--- EXERCISE ---
From the records below, output exactly the lines running from the line containing "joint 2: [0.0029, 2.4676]" through the line containing "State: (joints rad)", and no others.

### DATA SHOWN

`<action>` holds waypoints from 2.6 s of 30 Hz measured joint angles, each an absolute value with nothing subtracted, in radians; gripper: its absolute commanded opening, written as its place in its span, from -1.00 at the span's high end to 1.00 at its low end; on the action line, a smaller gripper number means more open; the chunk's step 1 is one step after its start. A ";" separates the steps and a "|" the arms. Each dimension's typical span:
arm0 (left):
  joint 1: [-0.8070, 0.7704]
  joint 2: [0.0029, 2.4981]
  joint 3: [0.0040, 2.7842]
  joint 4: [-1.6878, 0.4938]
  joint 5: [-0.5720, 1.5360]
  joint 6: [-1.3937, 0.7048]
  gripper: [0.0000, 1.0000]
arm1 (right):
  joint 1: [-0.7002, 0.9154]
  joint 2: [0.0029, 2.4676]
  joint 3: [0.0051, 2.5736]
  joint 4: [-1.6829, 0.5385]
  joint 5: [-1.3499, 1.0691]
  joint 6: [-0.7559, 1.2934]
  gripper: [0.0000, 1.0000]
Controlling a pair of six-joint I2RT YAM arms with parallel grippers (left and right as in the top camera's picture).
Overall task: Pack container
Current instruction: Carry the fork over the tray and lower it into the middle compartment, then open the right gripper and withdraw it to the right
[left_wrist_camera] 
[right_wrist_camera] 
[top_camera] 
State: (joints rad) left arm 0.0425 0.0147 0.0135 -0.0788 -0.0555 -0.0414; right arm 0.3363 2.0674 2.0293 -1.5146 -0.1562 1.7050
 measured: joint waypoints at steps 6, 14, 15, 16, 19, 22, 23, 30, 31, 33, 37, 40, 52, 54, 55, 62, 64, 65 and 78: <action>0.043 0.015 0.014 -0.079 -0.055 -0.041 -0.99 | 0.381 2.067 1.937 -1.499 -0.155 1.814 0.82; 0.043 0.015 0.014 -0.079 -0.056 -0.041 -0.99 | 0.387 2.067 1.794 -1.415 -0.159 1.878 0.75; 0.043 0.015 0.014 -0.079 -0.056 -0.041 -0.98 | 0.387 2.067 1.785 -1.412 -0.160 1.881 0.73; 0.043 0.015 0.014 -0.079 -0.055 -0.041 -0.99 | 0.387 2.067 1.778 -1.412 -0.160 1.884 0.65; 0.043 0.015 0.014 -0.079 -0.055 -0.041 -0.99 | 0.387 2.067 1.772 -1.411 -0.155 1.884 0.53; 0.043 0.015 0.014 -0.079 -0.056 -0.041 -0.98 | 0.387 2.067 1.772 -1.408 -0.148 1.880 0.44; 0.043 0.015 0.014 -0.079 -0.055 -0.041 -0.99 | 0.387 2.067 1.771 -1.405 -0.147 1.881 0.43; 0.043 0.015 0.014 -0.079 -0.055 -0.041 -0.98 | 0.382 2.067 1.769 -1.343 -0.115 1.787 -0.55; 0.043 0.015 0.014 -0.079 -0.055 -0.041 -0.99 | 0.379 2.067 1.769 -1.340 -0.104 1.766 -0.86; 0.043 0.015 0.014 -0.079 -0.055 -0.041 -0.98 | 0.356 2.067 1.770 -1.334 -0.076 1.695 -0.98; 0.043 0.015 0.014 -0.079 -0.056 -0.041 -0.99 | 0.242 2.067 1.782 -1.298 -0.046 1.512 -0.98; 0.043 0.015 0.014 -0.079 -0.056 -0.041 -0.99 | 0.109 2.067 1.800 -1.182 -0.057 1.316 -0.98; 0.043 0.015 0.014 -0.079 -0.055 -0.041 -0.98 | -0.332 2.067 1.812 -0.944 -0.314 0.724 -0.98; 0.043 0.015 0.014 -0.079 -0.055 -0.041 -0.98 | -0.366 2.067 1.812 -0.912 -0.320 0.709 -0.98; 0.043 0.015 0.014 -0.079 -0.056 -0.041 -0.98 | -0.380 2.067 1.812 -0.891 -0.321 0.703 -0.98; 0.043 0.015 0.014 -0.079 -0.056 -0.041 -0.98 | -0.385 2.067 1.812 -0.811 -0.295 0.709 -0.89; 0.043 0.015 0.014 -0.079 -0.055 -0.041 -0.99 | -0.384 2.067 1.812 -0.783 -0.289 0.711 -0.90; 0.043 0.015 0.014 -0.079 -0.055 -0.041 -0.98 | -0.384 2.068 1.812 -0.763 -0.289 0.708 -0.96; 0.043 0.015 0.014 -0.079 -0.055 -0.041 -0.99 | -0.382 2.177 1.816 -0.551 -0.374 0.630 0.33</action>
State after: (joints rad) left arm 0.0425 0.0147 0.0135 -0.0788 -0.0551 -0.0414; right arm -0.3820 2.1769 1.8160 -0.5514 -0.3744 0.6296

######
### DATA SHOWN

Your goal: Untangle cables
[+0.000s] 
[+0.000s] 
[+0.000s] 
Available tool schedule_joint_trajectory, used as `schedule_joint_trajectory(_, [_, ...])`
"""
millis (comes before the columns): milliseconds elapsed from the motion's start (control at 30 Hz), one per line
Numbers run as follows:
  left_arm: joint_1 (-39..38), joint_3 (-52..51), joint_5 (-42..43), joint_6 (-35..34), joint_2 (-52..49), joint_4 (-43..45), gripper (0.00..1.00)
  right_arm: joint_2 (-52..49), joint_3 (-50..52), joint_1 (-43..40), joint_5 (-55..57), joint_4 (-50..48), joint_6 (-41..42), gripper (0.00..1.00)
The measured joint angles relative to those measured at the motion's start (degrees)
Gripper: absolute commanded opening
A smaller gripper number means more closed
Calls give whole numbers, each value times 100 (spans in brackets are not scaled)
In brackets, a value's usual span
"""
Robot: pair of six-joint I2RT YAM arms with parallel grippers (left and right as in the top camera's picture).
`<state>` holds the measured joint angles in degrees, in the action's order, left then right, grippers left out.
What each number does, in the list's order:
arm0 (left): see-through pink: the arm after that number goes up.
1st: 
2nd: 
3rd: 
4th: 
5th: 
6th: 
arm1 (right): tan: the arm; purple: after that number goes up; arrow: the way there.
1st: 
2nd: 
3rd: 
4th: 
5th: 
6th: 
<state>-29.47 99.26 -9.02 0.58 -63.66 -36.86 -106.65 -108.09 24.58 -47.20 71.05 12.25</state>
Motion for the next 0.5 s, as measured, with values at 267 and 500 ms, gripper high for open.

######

--- RESPONSE BELOW ---
  joint 2: [0.0029, 2.4676]
  joint 3: [0.0051, 2.5736]
  joint 4: [-1.6829, 0.5385]
  joint 5: [-1.3499, 1.0691]
  joint 6: [-0.7559, 1.2934]
  gripper: [0.0000, 1.0000]
Controlling a pair of six-joint I2RT YAM arms with parallel grippers (left and right as in the top camera's picture).
Overall task: Pack container
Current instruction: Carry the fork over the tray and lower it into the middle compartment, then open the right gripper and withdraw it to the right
[left_wrist_camera] 
[right_wrist_camera] 
[top_camera] 
State: (joints rad) left arm 0.0425 0.0147 0.0135 -0.0788 -0.0555 -0.0414; right arm 0.3363 2.0674 2.0293 -1.5146 -0.1562 1.7050

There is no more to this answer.